**TRY IT**
If a line in the listing includes the word "board", copy it out.

**INPUT DATA**
##############################
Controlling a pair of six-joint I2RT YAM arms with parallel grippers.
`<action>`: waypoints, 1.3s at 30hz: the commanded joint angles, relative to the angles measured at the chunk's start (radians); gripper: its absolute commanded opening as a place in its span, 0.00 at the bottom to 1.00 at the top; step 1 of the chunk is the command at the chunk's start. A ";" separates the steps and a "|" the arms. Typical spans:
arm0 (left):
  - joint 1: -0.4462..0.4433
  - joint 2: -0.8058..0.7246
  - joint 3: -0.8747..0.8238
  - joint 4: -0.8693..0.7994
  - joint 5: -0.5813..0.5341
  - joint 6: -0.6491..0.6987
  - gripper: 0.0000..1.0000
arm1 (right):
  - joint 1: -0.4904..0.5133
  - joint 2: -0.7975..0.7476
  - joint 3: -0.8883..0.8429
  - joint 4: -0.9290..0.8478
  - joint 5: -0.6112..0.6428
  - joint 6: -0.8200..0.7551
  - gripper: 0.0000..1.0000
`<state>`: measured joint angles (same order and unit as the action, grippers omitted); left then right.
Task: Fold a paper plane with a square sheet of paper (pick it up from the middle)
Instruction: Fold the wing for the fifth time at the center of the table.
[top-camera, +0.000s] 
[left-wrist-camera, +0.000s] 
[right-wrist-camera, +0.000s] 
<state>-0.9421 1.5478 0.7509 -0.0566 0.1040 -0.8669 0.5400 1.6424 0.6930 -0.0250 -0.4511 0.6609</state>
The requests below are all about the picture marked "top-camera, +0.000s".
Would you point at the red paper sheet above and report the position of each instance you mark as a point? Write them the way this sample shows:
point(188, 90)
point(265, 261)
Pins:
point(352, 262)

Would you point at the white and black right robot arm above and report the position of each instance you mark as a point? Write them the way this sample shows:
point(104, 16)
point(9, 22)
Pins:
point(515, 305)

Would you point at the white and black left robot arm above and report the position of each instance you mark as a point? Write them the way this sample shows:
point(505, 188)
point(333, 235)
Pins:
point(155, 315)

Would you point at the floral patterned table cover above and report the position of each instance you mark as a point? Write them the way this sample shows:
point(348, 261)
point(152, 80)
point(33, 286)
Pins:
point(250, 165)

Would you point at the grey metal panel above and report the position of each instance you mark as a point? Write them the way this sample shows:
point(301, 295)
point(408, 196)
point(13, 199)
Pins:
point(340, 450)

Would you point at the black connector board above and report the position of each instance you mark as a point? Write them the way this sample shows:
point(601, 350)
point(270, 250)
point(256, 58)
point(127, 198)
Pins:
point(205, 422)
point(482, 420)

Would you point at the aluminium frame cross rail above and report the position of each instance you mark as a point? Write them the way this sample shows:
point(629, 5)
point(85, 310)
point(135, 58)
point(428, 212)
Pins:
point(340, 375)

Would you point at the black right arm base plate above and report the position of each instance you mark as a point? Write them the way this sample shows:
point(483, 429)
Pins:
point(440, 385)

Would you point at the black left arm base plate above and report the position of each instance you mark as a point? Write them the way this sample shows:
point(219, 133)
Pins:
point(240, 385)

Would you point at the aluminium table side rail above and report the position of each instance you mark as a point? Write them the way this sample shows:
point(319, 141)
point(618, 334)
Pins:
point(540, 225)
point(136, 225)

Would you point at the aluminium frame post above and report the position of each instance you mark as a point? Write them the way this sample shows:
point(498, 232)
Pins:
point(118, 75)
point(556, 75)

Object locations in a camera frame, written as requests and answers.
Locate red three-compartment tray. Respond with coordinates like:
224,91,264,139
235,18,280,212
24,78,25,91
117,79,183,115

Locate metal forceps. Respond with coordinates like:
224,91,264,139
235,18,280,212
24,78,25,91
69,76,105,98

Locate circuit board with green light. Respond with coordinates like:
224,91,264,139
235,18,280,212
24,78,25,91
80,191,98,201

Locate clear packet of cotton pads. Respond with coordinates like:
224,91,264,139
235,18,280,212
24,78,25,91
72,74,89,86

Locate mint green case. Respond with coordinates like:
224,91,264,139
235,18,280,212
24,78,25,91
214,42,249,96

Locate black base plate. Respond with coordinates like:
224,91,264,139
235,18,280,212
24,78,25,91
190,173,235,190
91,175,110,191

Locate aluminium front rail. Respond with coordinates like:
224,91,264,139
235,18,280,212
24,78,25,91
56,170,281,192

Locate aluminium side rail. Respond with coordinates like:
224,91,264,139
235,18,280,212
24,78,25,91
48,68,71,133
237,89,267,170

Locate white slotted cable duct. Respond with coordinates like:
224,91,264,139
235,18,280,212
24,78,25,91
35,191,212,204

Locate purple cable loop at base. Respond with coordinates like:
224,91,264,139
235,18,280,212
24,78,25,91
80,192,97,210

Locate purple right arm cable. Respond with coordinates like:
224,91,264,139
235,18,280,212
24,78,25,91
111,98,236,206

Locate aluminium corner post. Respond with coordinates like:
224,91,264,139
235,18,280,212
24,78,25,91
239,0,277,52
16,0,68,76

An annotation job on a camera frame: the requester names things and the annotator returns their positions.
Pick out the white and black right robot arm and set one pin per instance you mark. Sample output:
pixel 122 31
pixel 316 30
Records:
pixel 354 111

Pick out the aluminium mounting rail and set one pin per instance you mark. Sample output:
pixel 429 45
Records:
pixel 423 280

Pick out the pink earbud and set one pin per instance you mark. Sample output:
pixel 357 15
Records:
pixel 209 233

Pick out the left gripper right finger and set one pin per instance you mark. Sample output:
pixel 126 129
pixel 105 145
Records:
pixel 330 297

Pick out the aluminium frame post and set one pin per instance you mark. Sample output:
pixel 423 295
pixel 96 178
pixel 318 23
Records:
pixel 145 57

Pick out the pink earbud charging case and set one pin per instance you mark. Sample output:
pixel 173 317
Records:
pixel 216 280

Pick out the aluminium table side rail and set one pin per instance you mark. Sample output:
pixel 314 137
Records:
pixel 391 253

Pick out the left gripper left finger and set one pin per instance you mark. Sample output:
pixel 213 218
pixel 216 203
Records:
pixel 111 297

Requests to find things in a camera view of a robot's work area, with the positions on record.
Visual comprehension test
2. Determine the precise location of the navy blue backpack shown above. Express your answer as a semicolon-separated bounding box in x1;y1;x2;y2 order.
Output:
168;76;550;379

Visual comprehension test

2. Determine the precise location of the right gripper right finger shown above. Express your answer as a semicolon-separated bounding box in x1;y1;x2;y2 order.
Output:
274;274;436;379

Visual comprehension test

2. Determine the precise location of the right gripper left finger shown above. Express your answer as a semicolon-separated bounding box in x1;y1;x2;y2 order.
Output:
##############################
**THE COMPLETED TASK**
Would you point at the black connector board above and report the position of each instance you mark as a point? Write them the way this sample shows:
Locate circuit board with green light. Respond with coordinates like:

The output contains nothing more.